AIM OF THE EXERCISE -
Write out the following listing's lines from the one with "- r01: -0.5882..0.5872" to the one with "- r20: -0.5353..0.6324", exactly, with both included and no others.
--------------------------------------------------
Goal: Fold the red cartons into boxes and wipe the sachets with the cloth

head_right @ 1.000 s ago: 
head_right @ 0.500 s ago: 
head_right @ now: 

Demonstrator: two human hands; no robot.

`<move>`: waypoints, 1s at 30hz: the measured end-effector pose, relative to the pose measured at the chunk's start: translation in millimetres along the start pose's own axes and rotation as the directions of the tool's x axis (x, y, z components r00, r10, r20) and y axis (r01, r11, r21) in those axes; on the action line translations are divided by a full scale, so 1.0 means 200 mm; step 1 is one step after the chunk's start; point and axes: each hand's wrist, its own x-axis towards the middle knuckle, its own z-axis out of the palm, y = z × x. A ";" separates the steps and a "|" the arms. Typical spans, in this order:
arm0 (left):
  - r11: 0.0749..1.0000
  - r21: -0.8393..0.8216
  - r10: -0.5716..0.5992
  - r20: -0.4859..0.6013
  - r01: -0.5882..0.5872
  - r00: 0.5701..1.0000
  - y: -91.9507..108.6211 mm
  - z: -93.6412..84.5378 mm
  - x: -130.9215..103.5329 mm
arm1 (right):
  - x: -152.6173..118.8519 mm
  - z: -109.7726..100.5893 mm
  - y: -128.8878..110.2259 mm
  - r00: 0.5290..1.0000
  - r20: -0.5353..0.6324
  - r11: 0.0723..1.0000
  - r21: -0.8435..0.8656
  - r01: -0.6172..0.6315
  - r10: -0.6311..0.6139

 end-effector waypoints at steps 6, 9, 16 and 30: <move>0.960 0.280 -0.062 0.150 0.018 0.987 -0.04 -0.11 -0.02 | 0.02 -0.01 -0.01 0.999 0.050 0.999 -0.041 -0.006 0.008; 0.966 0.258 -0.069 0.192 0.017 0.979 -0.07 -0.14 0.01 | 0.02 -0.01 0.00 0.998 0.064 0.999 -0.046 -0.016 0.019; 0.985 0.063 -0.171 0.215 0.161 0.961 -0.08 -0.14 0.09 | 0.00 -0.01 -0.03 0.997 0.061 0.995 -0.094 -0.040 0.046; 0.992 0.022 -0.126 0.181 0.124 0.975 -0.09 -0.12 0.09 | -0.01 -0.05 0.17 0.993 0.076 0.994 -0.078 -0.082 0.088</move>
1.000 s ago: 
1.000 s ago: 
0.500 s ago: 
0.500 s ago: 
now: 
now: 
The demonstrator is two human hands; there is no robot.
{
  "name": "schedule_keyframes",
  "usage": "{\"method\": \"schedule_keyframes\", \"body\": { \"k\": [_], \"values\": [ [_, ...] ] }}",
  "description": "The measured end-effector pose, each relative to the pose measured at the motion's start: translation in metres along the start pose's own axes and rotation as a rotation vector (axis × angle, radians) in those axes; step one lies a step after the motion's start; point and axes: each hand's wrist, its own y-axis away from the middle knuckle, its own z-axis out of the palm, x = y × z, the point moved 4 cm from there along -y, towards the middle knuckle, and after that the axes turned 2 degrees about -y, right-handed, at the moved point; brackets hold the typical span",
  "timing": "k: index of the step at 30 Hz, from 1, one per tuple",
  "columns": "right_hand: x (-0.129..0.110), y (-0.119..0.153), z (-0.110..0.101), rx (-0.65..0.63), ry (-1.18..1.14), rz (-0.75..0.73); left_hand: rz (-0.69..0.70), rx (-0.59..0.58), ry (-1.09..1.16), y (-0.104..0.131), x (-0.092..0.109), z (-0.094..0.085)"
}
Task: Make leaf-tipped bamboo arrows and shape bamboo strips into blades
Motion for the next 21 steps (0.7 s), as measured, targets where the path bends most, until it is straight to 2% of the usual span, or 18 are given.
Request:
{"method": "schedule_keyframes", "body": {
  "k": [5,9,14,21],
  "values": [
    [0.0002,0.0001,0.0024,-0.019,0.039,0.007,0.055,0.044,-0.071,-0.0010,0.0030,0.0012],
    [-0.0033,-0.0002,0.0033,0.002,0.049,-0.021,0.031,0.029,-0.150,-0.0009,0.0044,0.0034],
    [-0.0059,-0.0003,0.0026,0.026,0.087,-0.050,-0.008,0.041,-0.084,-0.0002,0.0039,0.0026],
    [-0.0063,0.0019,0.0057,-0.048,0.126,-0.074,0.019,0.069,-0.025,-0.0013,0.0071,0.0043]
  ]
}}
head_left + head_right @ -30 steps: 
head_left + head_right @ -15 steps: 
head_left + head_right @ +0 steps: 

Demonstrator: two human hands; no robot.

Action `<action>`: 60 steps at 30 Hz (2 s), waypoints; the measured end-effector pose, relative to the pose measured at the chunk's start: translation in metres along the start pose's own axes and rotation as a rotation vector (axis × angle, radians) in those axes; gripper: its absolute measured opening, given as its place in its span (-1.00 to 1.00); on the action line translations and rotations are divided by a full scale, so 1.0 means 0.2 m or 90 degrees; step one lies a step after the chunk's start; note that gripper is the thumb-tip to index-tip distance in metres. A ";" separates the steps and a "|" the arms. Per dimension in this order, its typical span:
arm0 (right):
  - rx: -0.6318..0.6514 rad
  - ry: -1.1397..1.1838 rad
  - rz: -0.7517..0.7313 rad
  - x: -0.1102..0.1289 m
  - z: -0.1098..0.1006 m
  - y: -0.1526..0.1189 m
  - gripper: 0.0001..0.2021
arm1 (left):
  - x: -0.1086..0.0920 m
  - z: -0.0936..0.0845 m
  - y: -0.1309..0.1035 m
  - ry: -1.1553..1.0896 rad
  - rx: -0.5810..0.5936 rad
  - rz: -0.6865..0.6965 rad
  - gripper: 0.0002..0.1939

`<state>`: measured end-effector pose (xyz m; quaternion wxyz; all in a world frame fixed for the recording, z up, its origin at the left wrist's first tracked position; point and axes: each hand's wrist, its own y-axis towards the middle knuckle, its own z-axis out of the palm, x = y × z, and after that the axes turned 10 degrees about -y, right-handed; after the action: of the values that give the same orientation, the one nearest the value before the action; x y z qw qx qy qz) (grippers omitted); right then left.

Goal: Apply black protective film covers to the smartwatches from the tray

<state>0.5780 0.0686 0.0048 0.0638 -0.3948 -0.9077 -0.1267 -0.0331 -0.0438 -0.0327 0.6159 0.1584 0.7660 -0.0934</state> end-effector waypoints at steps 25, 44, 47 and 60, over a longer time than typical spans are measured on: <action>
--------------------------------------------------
OUTPUT -
  - r01: -0.5882..0.5872
  - r00: 0.5701..1.0000
  - y: -91.9507..108.6211 mm
  - z: -93.6412..84.5378 mm
  - x: -130.9215..103.5329 mm
arm1 (right):
  - x: -152.6173..118.8519 mm
  - z: -109.7726..100.5893 mm
  - y: -128.8878..110.2259 mm
  - r00: 0.5290..1.0000
  - r20: -0.5353..0.6324

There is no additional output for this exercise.